Tuesday 26 May 2020

Turning the Big Guns on Hull 1911

The National Rail Strike of August 1911 brought the military out onto the streets with bayonets drawn and rifle butts in action against an aggrieved and unruly workforce. 

This had been on the orders of the Government Minister, Winston Churchill as he felt that a show of force was necessary to deter any escalation of militant or violent civil disorder. There were pitched battles and riots in Llanelli in Wales which saw  the shooting by soldiers of two strikers.
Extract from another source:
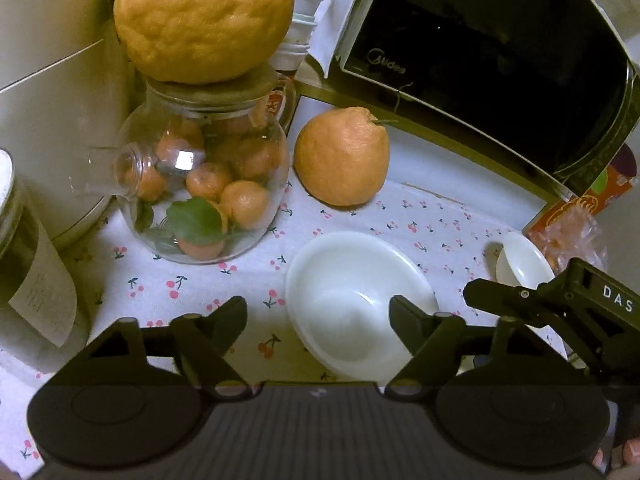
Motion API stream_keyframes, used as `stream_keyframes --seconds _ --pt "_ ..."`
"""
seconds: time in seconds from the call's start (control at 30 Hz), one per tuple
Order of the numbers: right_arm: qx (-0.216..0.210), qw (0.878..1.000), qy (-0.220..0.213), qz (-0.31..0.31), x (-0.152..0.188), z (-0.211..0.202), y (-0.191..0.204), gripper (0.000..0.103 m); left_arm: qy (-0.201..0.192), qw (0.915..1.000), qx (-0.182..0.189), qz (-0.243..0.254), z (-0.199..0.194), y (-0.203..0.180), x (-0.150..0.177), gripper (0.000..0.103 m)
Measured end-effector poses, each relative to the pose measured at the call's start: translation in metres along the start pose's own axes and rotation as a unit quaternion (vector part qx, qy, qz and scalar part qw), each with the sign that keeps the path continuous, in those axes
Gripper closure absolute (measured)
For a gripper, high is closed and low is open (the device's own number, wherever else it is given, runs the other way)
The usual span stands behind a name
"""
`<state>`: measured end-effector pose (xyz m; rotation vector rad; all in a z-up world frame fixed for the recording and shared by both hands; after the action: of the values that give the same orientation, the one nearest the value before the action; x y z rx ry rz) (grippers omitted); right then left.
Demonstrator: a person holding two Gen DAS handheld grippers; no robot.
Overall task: Organize plates and bowls
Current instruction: 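Move both tools to the white bowl beside the kumquat jar and grip its rim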
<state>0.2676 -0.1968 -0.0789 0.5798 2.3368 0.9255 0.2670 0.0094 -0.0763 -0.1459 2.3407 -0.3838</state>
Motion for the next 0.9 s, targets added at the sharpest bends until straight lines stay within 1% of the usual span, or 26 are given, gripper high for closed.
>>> stream_keyframes --seconds 0.07,0.1,0.17,0.27,0.33,0.47,0.53,0.7,0.87,0.9 --pt "-0.003 1.000 0.001 -0.002 0.001 0.003 0.002 0.014 0.000 1.0000 0.001 -0.004 0.003 0.002 0.000 0.037" --pt "-0.004 1.000 0.001 -0.001 0.001 0.005 0.003 0.014 0.001 1.0000 0.001 -0.008 0.004 0.003 0.001 0.038" --pt "-0.005 1.000 0.000 -0.001 0.002 0.008 0.004 0.018 -0.001 0.9999 0.001 -0.013 0.006 0.004 0.000 0.043" --pt "-0.005 1.000 0.002 0.001 0.005 0.013 0.006 0.027 -0.003 0.9998 0.002 -0.019 0.007 0.004 -0.001 0.048" --pt "-0.006 1.000 0.007 0.003 0.007 0.016 0.007 0.034 -0.004 0.9997 0.004 -0.025 0.008 0.005 -0.001 0.052" --pt "-0.004 1.000 0.007 0.000 0.008 0.019 0.008 0.043 -0.003 0.9997 -0.002 -0.025 0.010 0.006 0.001 0.059" --pt "-0.004 1.000 0.006 -0.002 0.009 0.019 0.008 0.049 -0.003 0.9997 -0.004 -0.026 0.012 0.007 0.002 0.061" --pt "0.000 1.000 0.005 -0.002 0.008 0.020 0.005 0.057 0.000 0.9995 -0.008 -0.030 0.013 0.010 0.003 0.064" --pt "-0.001 1.000 0.008 -0.003 0.009 0.022 0.003 0.066 0.002 0.9994 -0.007 -0.033 0.014 0.012 0.005 0.072" --pt "-0.002 1.000 0.008 -0.003 0.009 0.022 0.003 0.069 0.003 0.9995 -0.007 -0.032 0.014 0.012 0.005 0.072"
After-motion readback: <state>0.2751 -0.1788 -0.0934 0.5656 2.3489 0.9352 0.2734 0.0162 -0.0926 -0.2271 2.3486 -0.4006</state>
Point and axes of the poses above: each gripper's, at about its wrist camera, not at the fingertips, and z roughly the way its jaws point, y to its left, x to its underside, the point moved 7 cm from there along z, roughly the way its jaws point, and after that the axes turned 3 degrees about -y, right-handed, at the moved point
Some 32 other towns across the UK saw the deployment of the army. 

There had been a tentative agreement on some of the disputed issues between General Management and Union Leaders and the men were encouraged to return to manning the railways. 

To some this indicated that the Strike was over but there remained very resilient resistance in the major cities of the North and North East of the Country. 

At New Shildon in County Durham 1500 troops were marched into the area and in other areas the military reinforcements included cavalry. 

The basic demands of the railway workers was an 8 hour day, a minimum wage of 24 shillings a week and on top of that a pay rise of 2 shillings per week all round. 

The strike had brought a good proportion of the rail network to a halt or with a much reduced timetable service able to be provided. Potato prices doubled, there were shortages of coal and the collateral effect was the laying-off of around 200,000 mine and dock workers who relied heavily upon rail traffic. 

In my home city, Kingston Upon Hull, the fishing industry was particularly badly hit and hundreds of boxes of fish, unloaded on the quayside had to be dispatched for manure as there was no onward transport. 

The North Eastern Railway workers in Hull remained defiant of any back to work order although some of the Carters or Porters employed by the Hull and Barnsley Railway Company did return to work and this caused anger and accusations of scab labour from the strikers. 

Lorries, loaded up and heading out from the Hull and Barnsley Depots had a mounted police escort as they made their way out of the city. In Whitefriargate, an important central thoroughfare, an attempt was made by strikers to undo the harness of a horse pulling a Company lorry which was delivering goods to several business establishments. 

A large group of police, mounted and on foot cleared the crowd away. 

There was general support for the strike in that at some warehouses the transported goods were refused much to the noisy appreciation of the pickets. 

There was an outbreak of violence with the police and van men surrounded and pelted by stones but nobody was seriously injured. 

Perhaps most menacingly, and it is speculated to have been at the behest of Churchill, the Royal Navy Cruiser, Attentive appeared in the River Humber just off Victoria Pier and was later joined by another vessel, HMS Alarm, a torpedo boat destroyer. 

In Newcastle, Leeds , York and Hartlepool there was continued snubbing of the deal. 


HMS Attentive


HMS Alarm

The action of the railway workers was just one of many in the four years leading up until the start of the First World War which saw many sectors of industry and trade directly affected. Not many of the towns and cities where disputes arose will have experienced the show of military force as in Hull.